Namun demikian, dia juga menolak aspek kausalitas ini sebagai kebenaran empiris. Sebab kausalitas hanya membicarakan Norma nan sebenarnya sudah kita harapkan. Misalnya, kita merebus air buat membuatnya panas.Hume hanya percaya bahwa seluruh pengetahuan tentang global didapat dari pencerapan indra. Di mana terdapat batasan-batasan tegas nan menerangkan tentang bagaimana konklusi itu dapat didapat dengan persepsi indra.



4. Kritisisme

Imanuel Kant (1724 - 1804) mencoba mencari sintesa dari kontradiksi dua genre filsafat ini. Kant berpendapat bahwa masing-masing genre memiliki nilai kebenaran dan kesalahan separuh. Bagi Kant, fenomena bahwa pengetahuan kita tentang global berasal dari indra kita ialah sesuatu hal nan benar. Namun demikian, kita tak dapat mengabaikan aspek akal pikiran nan jadi faktor penentu tentang bagaimana cara kita memandang global sekitar kita.

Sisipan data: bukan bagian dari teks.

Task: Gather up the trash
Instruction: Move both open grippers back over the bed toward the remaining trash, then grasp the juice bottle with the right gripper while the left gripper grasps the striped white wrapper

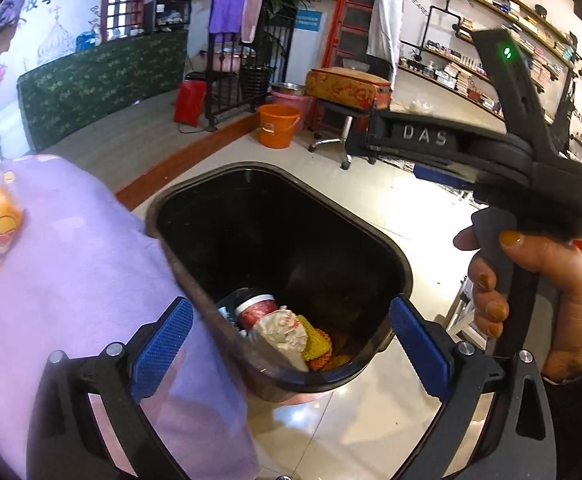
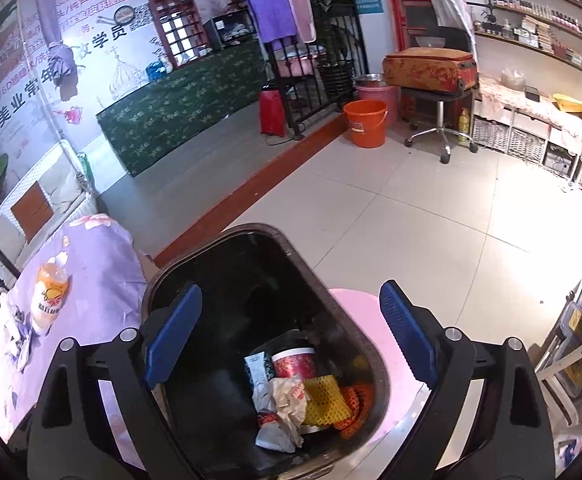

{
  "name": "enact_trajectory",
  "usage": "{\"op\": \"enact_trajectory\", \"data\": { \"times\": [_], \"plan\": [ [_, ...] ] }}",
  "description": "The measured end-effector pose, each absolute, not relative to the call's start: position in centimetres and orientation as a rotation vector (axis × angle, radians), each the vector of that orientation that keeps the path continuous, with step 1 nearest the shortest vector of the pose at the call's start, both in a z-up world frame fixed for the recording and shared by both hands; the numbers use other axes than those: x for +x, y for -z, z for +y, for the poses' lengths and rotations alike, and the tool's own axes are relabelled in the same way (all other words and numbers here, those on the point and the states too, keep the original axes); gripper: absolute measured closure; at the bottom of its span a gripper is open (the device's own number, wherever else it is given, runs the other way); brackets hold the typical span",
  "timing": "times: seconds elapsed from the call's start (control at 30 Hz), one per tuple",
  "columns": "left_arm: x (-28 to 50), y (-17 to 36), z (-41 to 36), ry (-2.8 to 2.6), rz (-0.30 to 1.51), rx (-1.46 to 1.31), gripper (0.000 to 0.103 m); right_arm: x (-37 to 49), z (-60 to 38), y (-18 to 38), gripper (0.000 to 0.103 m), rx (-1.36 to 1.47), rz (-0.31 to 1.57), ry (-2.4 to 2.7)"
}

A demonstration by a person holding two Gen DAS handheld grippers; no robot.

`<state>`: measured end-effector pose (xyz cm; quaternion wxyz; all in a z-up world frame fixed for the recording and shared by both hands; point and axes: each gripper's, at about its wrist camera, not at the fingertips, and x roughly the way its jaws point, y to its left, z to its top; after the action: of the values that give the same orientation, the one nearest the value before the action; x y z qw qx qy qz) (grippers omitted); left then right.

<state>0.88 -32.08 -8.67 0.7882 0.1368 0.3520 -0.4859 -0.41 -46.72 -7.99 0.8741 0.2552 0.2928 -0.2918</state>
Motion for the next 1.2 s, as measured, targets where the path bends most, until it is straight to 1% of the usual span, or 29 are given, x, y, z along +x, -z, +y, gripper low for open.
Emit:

Terdapat kondisi-kondisi eksklusif nan ikut menentukan konsepsi kita terhadap dunia. Pertama, kondisi lahiriah global dan kedua kondisi batiniah manusia. Kondisi lahiriah global nan menyangkut persoalan ruang dan waktu hanya bisa kita tangkap melalui indra kita. Sedangkan proses-proses perubahan global nan menjelaskan bahwa hukum kausalitas sedang berlaku, hanya bisa dipahami oleh aspek batiniah manusia.

Kritikan Kant terhadap pemikiran rasionalisme dan empirisme ini, ialah upaya buat membuat buatan nan selanjutnya diletakkan sebagai dasar bagi perkembangan aliran-aliran filsafat masa kini.